Here’s what I learned know:

  1. My husband and family are the reason I made it through. They dealt with all my hopelessness and pain and frustration, kept track of my medication, cooked meals, sent texts, did everything I couldn’t, and didn’t ever complain about waking up in the middle of the night to get me a Jell-O so I could take my medication. (I like to refer to this as “when Ben had to force-feed me Jell-O,” but he doesn’t think that is funny. I’ve no idea why.)
  2. Seasons like this aren’t fodder for blogs. They’re just painful. That’s why these aren’t things I learned. I didn’t go through this to tie it neatly in a bow. I went through this to know things deep down, probably only to re-know them next time something’s hard. As life tends to go.
  3. God isn’t afraid of your anger. He draws closer to you in it, but He waits. He does not push. He just sits beside you in your pain. When I had nothing to give, He did not ask for anything. Probably because He doesn’t need anything. He already is all. And that’s a quiet truth, y’all.

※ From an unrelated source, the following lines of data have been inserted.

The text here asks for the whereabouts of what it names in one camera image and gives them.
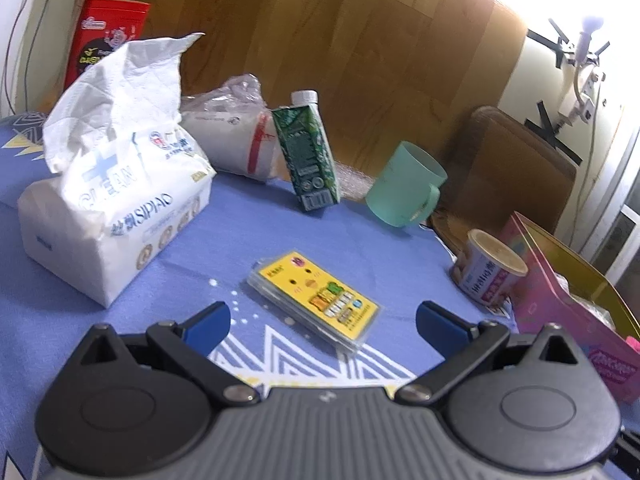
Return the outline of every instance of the white tissue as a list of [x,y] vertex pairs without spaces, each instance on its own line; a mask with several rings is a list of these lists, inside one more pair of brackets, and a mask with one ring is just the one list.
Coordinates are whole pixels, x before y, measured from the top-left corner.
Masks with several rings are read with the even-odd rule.
[[180,122],[180,55],[201,34],[130,41],[44,124],[59,176],[18,200],[27,254],[103,306],[209,203],[215,171]]

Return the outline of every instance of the yellow card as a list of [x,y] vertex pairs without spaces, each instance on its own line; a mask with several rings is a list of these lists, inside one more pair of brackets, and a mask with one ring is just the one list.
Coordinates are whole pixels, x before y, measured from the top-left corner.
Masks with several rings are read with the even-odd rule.
[[352,341],[358,339],[380,308],[297,252],[259,272],[318,321]]

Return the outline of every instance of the open pink box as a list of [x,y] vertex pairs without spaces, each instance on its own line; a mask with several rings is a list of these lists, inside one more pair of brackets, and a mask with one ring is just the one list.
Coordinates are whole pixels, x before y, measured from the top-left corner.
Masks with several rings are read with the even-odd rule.
[[[500,240],[529,267],[511,293],[520,331],[536,333],[545,323],[560,324],[578,342],[616,400],[631,403],[640,397],[640,354],[624,340],[627,336],[640,340],[640,325],[616,289],[580,256],[519,213],[511,215]],[[567,279],[572,294],[606,308],[618,333],[567,294],[554,271]]]

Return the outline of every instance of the ribbed gray surface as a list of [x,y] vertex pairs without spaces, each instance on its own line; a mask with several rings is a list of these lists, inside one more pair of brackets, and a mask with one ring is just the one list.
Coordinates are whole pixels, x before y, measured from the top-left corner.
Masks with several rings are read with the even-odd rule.
[[[86,478],[56,470],[48,480]],[[507,480],[460,451],[428,410],[399,406],[382,388],[271,390],[226,410],[189,456],[137,480]],[[595,466],[577,475],[604,480]]]

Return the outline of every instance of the wood panel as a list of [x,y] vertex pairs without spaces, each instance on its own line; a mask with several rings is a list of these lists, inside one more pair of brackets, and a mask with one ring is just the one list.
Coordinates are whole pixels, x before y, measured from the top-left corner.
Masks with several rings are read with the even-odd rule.
[[445,158],[471,110],[496,105],[526,28],[494,0],[144,0],[143,37],[206,36],[185,94],[252,72],[275,107],[319,91],[338,160],[376,175],[400,140]]

  4. I didn’t know a lot about medicine and all that. I know a lot now. And I know how important it is to have a place to go and someone to call when you need a doctor. Here’s to being an established patient.
  5. It now takes me about .2 seconds to get angry about prescriptions, insurance, or doctor’s appointments. I think I’ll allow myself that one.
  6. There are companies like Tessemae’s who make dairy-free ranch dressing, and they are the real heroes.
  7. For the first time, I was thankful for the Nashville sun and warmth so early in the year. After being inside for so long that I forgot the last time I drove my car, I wanted sun on my shoulders. When I got it, it was glorious.
  8. When you need it, ask for help.
  9. Take the moments of joy when you can. Even when they’re fleeting. Because there will be times when they’re very, very fleeting. One such moment: Ben’s mom crocheted me a stuffed beagle made to look like our dog Dolly. After I was done freaking out because I loved it so much, I asked him what made him think of it. He said, “I thought about what would actually make you happy, and I knew you wanted to see your dog.” I’ll remember that moment forever.
  10. My husband and I will look back on the greater part of our first six months of marriage being difficult. And we will be better for it.